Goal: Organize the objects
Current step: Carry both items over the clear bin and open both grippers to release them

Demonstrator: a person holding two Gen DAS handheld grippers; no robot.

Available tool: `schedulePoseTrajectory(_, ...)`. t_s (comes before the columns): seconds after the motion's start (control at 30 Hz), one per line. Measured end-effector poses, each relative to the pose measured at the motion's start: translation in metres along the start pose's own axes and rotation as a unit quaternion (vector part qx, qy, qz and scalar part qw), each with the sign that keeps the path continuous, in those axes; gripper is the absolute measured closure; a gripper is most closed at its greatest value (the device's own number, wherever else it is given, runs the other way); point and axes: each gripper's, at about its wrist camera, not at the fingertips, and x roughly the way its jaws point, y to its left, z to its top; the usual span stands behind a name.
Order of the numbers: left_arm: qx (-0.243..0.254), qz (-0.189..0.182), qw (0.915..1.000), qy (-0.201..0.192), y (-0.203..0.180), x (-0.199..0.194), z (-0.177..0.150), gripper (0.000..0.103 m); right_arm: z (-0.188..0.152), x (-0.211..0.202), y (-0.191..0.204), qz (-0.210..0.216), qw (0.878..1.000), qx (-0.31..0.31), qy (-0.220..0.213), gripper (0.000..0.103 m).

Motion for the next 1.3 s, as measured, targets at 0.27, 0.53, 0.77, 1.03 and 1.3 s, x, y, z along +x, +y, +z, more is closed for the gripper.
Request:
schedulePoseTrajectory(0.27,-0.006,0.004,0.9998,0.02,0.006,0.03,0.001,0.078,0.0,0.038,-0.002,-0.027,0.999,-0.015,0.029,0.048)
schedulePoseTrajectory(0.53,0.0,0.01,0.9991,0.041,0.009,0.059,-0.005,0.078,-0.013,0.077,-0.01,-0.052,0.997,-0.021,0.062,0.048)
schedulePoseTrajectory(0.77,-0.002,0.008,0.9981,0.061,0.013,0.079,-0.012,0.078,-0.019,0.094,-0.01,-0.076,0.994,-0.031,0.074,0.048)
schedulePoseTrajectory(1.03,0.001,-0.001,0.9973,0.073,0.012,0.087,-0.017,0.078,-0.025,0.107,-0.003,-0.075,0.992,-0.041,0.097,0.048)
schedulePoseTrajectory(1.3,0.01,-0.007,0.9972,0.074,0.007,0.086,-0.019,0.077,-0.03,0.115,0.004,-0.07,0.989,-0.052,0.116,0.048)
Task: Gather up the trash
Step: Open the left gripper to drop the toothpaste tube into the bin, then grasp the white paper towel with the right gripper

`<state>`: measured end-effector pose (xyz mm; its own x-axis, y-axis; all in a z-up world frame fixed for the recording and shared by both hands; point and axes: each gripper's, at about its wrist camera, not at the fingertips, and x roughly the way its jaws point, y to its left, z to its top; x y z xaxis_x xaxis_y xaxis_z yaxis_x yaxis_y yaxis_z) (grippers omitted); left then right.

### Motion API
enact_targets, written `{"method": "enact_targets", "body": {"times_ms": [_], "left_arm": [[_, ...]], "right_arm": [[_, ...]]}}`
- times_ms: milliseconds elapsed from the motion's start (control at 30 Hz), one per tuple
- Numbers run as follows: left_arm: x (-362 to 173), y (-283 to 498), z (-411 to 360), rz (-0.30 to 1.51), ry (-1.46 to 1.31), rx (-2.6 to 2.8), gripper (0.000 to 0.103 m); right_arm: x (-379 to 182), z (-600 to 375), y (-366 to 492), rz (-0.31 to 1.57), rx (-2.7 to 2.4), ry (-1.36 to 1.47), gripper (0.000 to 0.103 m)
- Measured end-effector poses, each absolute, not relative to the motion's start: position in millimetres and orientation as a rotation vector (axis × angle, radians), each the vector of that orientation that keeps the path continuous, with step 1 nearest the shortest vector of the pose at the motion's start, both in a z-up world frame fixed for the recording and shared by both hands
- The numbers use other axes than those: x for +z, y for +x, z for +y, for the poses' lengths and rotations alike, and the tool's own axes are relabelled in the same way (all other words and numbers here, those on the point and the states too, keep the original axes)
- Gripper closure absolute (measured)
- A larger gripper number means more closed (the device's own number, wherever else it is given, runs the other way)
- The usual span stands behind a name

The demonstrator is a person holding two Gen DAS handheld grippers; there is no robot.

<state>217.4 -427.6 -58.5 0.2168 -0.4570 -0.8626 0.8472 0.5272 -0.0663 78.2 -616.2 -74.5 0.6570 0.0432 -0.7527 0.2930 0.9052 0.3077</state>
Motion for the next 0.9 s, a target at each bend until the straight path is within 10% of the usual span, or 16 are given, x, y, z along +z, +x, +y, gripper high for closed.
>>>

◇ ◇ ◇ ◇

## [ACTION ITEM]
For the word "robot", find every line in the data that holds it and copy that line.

## [COMPLETED TASK]
Demonstrator: a person holding two Gen DAS handheld grippers; no robot.
The demonstrator is a person holding two Gen DAS handheld grippers; there is no robot.

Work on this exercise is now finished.